Provided material START
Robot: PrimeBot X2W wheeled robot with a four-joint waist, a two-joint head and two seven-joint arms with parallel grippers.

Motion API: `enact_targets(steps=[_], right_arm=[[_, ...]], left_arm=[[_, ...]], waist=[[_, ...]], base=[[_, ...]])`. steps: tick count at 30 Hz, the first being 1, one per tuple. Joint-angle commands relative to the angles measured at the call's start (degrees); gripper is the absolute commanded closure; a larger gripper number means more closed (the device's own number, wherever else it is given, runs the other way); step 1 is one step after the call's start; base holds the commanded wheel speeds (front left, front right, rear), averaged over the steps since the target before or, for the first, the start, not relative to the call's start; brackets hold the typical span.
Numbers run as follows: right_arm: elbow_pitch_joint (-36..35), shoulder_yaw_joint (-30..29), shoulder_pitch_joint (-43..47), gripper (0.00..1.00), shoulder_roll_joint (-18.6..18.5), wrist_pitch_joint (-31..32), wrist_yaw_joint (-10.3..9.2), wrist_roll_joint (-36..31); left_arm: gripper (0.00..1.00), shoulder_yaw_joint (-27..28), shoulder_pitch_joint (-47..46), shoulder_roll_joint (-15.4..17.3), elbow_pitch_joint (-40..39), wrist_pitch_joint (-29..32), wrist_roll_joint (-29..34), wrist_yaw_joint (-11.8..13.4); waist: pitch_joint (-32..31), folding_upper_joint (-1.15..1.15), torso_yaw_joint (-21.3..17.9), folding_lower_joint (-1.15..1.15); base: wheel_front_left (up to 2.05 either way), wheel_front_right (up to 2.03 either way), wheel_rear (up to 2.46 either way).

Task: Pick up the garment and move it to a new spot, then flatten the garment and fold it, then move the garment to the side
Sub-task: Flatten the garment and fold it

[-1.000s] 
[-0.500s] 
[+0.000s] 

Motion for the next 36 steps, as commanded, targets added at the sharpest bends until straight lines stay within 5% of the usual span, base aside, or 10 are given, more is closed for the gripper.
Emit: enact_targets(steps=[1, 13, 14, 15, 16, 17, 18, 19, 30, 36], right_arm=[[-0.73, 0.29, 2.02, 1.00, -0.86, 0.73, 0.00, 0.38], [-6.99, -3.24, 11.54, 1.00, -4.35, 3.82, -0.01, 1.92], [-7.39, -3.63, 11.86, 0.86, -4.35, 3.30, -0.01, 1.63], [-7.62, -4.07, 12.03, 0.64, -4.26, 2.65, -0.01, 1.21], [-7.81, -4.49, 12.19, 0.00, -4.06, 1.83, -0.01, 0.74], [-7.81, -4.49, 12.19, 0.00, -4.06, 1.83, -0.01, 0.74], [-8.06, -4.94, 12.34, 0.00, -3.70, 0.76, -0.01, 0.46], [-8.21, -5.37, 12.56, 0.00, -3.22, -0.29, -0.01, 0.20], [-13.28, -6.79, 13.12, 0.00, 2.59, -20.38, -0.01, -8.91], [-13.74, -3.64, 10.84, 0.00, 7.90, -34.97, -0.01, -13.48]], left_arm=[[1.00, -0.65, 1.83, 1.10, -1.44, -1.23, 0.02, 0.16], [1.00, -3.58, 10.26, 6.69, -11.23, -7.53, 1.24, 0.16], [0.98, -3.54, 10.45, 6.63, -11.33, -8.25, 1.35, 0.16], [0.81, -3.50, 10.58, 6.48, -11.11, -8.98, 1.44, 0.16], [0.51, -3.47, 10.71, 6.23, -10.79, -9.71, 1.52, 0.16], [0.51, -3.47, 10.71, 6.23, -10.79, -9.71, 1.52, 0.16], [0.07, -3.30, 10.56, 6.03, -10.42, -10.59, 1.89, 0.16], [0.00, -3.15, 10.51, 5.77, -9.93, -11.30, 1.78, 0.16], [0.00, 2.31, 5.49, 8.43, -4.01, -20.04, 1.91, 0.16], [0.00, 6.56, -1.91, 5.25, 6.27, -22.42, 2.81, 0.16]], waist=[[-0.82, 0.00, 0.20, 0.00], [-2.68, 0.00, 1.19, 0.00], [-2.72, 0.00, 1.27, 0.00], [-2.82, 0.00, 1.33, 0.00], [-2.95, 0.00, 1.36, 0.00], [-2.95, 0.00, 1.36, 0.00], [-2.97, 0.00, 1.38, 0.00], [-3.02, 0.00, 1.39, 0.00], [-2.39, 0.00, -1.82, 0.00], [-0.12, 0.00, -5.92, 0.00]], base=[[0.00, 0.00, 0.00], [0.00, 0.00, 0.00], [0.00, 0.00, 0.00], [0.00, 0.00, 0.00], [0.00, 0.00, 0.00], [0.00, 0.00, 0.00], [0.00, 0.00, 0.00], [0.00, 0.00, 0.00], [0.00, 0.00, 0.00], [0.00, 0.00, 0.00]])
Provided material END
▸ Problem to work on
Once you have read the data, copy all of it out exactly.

▸ Answer for the task
Robot: PrimeBot X2W wheeled robot with a four-joint waist, a two-joint head and two seven-joint arms with parallel grippers.

Motion API: `enact_targets(steps=[_], right_arm=[[_, ...]], left_arm=[[_, ...]], waist=[[_, ...]], base=[[_, ...]])`. steps: tick count at 30 Hz, the first being 1, one per tuple. Joint-angle commands relative to the angles measured at the call's start (degrees); gripper is the absolute commanded closure; a larger gripper number means more closed (the device's own number, wherever else it is given, runs the other way); step 1 is one step after the call's start; base holds the commanded wheel speeds (front left, front right, rear), averaged over the steps since the target before or, for the first, the start, not relative to the call's start; brackets hold the typical span.
Numbers run as follows: right_arm: elbow_pitch_joint (-36..35), shoulder_yaw_joint (-30..29), shoulder_pitch_joint (-43..47), gripper (0.00..1.00), shoulder_roll_joint (-18.6..18.5), wrist_pitch_joint (-31..32), wrist_yaw_joint (-10.3..9.2), wrist_roll_joint (-36..31); left_arm: gripper (0.00..1.00), shoulder_yaw_joint (-27..28), shoulder_pitch_joint (-47..46), shoulder_roll_joint (-15.4..17.3), elbow_pitch_joint (-40..39), wrist_pitch_joint (-29..32), wrist_roll_joint (-29..34), wrist_yaw_joint (-11.8..13.4); waist: pitch_joint (-32..31), folding_upper_joint (-1.15..1.15), torso_yaw_joint (-21.3..17.9), folding_lower_joint (-1.15..1.15); base: wheel_front_left (up to 2.05 either way), wheel_front_right (up to 2.03 either way), wheel_rear (up to 2.46 either way).

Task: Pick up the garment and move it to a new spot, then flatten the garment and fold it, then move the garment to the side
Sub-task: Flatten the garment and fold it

[-1.000s] 
[-0.500s] 
[+0.000s] 

Motion for the next 36 steps, as commanded, targets added at the sharpest bends until straight lines stay within 5% of the usual span, base aside, or 10 are given, more is closed for the gripper.
Emit: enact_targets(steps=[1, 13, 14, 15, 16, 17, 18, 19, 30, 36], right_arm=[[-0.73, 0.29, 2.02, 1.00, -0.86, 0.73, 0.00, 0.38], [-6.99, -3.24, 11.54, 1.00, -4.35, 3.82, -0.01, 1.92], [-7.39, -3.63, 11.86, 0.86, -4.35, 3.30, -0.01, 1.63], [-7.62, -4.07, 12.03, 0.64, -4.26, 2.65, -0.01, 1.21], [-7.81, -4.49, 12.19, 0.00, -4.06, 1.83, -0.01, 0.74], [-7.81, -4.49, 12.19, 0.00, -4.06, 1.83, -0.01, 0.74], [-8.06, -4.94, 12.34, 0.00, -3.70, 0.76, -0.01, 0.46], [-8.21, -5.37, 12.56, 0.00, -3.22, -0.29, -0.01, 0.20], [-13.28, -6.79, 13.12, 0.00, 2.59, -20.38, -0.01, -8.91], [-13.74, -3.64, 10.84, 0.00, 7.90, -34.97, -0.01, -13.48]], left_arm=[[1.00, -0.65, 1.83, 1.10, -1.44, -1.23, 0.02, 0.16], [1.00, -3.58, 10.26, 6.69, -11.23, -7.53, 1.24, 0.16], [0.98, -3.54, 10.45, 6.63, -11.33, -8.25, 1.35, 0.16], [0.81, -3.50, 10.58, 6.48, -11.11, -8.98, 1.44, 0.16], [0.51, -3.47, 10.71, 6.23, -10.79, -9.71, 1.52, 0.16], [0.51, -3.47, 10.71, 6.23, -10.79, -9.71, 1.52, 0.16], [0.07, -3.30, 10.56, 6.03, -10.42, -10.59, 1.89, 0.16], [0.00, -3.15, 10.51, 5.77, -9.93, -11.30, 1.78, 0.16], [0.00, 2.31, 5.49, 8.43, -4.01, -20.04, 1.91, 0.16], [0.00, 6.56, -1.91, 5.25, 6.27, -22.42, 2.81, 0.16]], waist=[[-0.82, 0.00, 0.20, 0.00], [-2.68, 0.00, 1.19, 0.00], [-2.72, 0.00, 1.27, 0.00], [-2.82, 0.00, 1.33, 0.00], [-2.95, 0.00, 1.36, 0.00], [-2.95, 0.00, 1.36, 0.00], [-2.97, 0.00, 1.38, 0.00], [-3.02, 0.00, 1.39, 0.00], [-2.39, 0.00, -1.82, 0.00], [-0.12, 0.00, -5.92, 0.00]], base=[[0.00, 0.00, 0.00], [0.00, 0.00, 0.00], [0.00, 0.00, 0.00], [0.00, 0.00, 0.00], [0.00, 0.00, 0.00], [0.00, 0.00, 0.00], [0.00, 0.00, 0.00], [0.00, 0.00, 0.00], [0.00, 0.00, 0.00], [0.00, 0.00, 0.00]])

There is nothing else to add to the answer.